The Jar
Robb Deignan was on his own at sixteen. Fifty addresses across six states before most people have unpacked twice. Eleven schools. A stepdad who beat his mother. A father who showed up when he could. No ground that didn’t move.
Before the building. Before the foundation. Before the methodology, the credential, the invention pipeline, the forty-four concepts, the 147 letters on linen stock. Before any of it.
A boy in eighth grade stood at a wood lathe in a shop class and made a honey jar.
He had a talent for it. The lid fit because he made it fit. He remembers the school, the location of the room within it, the big tools — the drill press, the planer, the jig saw, the belt sander, the table saw. He remembers the hand tools. He does not remember the teacher’s name.
Then the family moved. There was no shop class at the next school. There was never shop class again.
His mother kept the jar. Through fifty moves. Through the violence, the divorces, the states, the hurricane, the casino, the illness, the death. It was the only real item he wanted from her estate.
That jar is sitting in his kitchen in Tacoma right now. On a cutting board. The cutting board was made by his son Conner — at the same age, in the same kind of shop class.
Two generations of hands on a lathe. Separated by forty years. Connected by wood.
The building is the honey jar at scale. A room built by a man who knows what it feels like to lose the room — and decided nobody else should have to.
The Toolbox
A few years ago, a man in Tacoma bought a five-dollar toolbox at a garage sale. He was recovering from an illness and had time on his hands. He took it home, pulled out each rusted tool, and spent the afternoon inspecting the workmanship, cleaning the pieces, and organizing them in his garage.

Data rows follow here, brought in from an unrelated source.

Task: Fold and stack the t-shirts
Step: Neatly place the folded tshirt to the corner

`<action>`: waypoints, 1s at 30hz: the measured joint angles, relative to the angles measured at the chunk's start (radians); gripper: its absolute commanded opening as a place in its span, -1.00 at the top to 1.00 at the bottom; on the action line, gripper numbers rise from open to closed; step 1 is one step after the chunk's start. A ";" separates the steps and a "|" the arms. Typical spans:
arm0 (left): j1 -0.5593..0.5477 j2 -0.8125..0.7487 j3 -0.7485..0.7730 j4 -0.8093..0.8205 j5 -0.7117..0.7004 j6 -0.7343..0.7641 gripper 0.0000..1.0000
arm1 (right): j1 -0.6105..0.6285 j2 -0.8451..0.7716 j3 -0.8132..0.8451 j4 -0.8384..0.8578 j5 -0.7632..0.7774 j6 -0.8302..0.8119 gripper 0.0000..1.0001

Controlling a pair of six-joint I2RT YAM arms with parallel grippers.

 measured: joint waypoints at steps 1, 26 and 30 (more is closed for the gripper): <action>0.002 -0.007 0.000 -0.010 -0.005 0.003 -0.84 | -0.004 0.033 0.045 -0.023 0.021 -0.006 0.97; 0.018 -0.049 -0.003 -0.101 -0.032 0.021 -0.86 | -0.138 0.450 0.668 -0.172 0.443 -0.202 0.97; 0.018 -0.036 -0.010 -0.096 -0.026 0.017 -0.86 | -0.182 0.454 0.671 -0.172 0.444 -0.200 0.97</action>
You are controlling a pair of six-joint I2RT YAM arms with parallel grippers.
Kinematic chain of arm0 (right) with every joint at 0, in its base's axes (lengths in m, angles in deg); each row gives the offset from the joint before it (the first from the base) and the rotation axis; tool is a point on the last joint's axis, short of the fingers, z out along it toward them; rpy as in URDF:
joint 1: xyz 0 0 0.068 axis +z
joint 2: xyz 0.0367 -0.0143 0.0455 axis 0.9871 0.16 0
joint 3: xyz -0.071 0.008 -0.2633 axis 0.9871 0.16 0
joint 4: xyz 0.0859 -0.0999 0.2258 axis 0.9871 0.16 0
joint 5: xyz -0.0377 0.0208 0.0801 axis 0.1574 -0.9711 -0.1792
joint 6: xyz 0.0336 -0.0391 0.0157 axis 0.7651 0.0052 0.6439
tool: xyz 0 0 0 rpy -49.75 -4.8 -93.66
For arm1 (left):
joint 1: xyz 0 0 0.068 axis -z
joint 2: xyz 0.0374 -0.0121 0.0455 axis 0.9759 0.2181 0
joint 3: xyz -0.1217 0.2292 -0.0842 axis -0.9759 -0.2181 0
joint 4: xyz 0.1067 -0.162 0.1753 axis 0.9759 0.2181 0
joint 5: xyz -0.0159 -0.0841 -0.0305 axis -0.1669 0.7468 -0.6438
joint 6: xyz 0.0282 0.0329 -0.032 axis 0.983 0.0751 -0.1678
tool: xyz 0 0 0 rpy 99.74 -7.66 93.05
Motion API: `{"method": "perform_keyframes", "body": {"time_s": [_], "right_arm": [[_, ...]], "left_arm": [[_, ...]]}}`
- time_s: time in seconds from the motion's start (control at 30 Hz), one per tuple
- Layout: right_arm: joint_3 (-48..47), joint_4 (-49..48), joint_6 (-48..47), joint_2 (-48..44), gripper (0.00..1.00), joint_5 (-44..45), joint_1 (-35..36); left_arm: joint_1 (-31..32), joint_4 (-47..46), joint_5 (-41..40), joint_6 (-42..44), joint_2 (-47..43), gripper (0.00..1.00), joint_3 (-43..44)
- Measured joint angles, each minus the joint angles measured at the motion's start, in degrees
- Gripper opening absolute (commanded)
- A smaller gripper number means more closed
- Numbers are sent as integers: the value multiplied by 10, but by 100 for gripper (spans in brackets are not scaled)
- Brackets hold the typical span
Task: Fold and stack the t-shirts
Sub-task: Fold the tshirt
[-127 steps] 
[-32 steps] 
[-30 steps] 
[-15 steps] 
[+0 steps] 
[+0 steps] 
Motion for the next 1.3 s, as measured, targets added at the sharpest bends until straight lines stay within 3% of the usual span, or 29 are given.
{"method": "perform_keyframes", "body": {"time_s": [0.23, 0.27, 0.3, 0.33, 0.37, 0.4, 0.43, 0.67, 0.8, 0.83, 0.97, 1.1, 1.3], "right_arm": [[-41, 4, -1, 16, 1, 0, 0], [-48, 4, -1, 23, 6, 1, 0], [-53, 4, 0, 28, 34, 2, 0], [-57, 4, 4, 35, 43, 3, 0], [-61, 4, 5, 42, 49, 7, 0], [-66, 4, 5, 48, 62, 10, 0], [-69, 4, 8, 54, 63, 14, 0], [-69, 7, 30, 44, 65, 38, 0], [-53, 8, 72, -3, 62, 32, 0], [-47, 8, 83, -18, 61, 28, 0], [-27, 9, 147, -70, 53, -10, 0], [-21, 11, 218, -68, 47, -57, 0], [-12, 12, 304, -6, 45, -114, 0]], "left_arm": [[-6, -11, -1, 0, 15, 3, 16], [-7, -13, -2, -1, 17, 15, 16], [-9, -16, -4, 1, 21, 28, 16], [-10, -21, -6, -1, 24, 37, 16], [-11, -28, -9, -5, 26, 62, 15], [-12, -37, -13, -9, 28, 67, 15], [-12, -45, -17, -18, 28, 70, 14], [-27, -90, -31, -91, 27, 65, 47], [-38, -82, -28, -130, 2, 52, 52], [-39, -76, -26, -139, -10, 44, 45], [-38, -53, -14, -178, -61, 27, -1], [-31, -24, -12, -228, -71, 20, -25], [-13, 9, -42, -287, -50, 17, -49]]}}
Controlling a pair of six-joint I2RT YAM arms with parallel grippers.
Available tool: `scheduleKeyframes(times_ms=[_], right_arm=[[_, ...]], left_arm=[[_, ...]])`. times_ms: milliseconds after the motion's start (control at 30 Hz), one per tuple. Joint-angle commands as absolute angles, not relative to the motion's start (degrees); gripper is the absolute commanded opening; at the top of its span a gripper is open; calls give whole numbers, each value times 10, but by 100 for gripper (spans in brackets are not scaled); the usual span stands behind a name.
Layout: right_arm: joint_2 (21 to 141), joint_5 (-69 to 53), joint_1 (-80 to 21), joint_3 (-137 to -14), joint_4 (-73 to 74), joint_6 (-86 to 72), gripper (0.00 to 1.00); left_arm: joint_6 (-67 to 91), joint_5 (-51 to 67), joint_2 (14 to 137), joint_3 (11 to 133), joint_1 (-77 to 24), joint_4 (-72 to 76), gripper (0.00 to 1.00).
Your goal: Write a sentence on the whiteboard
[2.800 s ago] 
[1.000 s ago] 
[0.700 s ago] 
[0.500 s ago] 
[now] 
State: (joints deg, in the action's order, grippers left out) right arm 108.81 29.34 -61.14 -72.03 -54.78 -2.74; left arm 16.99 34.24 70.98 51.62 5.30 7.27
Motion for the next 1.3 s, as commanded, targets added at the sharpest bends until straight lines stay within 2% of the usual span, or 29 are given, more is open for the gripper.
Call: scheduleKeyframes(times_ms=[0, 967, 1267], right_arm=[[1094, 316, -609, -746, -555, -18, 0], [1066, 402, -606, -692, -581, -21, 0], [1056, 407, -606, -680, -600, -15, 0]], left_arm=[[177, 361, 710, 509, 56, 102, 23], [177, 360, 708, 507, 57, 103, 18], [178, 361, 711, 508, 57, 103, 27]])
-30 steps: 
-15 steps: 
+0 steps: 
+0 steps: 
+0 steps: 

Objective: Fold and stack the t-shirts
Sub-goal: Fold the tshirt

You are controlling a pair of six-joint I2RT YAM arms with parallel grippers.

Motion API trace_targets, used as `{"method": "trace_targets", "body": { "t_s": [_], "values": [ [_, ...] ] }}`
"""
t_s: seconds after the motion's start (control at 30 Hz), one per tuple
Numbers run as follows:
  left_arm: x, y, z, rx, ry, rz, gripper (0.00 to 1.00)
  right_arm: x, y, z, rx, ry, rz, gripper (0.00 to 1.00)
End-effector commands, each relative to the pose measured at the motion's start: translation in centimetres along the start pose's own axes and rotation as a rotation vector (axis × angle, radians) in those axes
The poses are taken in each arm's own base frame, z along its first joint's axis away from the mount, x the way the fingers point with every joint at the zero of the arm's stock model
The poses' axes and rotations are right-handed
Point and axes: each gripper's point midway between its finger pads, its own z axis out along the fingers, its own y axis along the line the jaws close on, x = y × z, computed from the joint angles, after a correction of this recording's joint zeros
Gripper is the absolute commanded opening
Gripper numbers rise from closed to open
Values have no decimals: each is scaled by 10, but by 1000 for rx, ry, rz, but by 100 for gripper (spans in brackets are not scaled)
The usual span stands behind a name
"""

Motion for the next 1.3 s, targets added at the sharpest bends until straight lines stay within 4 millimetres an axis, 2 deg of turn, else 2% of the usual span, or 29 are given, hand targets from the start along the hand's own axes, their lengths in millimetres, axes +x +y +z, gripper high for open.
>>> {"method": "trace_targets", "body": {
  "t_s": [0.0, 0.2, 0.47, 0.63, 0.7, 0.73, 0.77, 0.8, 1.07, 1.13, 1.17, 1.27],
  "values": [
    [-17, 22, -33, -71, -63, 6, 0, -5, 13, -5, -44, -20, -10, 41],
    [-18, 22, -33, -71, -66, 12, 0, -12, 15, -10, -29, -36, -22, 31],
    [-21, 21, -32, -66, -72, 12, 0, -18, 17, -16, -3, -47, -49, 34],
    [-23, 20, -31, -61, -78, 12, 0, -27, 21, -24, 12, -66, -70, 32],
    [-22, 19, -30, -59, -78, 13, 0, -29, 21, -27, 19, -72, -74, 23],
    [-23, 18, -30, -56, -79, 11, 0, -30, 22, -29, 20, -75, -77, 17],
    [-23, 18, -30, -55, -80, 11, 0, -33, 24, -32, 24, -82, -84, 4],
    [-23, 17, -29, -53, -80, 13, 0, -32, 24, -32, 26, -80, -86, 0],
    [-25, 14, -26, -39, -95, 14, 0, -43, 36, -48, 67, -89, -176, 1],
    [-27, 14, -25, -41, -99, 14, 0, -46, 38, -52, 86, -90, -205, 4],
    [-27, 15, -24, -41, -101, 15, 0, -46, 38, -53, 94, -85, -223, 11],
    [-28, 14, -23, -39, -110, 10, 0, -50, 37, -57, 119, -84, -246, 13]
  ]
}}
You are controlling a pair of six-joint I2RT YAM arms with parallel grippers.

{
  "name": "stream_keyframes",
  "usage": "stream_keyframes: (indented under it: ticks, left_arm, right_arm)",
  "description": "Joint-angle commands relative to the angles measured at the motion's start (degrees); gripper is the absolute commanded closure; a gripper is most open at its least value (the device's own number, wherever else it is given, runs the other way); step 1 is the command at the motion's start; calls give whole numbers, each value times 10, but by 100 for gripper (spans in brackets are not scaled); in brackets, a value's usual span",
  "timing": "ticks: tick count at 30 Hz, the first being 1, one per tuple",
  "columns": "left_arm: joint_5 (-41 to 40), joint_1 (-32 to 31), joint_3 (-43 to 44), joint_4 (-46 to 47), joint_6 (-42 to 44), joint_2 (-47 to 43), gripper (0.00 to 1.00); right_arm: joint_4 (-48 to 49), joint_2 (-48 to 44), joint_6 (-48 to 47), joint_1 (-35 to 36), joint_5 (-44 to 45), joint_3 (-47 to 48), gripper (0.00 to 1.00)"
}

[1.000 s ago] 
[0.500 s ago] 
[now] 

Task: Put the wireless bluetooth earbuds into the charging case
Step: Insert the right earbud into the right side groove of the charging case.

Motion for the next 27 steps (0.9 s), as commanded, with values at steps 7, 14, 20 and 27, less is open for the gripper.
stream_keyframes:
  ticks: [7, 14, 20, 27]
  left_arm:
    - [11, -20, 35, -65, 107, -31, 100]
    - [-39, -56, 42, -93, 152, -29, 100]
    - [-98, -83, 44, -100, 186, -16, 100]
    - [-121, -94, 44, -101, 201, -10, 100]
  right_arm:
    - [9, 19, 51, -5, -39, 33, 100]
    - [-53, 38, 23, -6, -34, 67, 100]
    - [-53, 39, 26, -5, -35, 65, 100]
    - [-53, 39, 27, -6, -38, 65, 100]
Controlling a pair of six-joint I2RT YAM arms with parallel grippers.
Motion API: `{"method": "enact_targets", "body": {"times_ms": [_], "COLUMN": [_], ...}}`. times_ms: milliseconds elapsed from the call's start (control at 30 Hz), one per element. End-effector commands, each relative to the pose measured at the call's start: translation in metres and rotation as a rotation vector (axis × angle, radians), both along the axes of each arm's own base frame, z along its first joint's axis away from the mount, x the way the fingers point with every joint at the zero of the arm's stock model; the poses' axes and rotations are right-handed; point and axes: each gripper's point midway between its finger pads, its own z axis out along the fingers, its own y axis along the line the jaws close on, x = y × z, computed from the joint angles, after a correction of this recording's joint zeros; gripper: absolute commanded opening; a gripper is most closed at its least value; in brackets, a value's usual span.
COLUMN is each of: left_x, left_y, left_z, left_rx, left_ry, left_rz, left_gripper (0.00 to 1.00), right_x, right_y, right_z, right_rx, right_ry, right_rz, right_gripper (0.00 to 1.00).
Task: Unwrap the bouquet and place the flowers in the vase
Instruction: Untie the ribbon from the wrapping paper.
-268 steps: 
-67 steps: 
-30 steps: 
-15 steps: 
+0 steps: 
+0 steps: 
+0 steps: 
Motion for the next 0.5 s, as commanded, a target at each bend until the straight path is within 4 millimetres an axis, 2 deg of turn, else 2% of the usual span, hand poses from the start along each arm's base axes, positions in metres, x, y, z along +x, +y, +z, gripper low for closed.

The following weekend he did it again. Then again. The tools began to accumulate. The more he accumulated, the more he sold. Men would drive across town for a wood plane and leave with fifty pounds of things they didn’t know they needed. Every one of them stayed to talk. Every one of them left happy.
Guys love their tools. They can talk for hours. They bond over the ones they love and they are fascinated by the ones they don’t recognize. Tools create community the way coffee creates community.
That garage was his Milan. Howard Schultz walked into an espresso bar in 1983 and saw a room that didn’t exist in America. Robb Deignan stood in his garage selling estate sale tools and saw the same thing. Two men who watched community form around a simple object and spent the rest of their lives building the room for it.
The tool retail floor at CrowdSmith is that garage — with a roof over it, a tax deduction for the donor, and a pipeline that turns donated tools into zero-cost inventory, training exercises at Station One, and revenue that keeps the lights on. The coffee is free because the tools pay for it.
The Drawer
CrowdSmith was founded to fund American inventors. That mission has never changed.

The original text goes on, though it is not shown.